## ASSIGNMENT
Lines with "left": report how many there are in the listing below, giving the number and nothing else.

## SUPPLIED INFORMATION
********************

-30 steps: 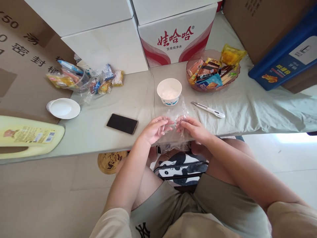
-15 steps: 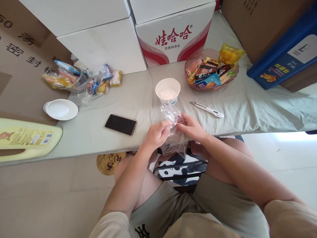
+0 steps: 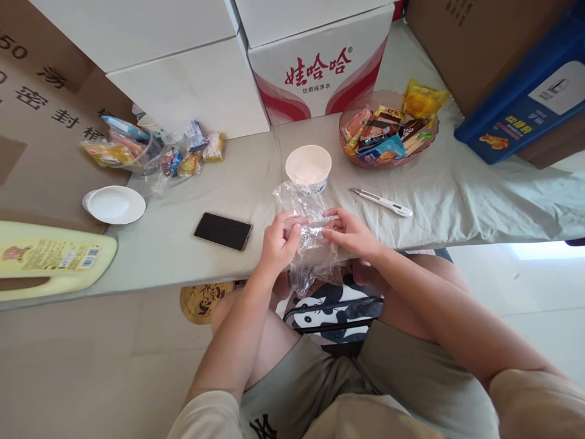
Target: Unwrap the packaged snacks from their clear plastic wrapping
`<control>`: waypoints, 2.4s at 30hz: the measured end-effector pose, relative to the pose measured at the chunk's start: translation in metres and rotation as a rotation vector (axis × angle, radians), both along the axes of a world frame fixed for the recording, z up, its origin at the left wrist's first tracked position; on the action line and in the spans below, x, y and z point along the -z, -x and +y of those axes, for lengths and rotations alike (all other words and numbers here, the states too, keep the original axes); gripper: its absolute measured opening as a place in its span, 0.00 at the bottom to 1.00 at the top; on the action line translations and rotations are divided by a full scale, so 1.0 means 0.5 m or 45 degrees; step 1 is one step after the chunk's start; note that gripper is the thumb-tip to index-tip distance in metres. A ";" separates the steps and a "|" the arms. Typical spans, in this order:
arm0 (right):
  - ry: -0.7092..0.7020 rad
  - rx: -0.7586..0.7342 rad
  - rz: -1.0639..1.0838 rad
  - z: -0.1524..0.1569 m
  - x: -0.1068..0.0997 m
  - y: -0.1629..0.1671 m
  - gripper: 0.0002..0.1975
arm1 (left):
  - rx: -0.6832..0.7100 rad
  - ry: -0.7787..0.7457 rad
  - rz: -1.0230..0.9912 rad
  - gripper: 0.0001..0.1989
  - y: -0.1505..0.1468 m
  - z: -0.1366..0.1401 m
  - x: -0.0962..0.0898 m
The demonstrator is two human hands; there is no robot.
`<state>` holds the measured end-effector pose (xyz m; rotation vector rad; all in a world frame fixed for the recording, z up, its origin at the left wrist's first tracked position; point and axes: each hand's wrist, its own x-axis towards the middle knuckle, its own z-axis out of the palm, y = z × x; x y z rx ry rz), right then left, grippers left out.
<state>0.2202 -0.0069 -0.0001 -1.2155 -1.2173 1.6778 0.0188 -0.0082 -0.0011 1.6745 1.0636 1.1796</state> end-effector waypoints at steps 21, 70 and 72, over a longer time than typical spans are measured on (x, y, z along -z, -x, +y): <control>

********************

## RESULT OF THIS EXERCISE
3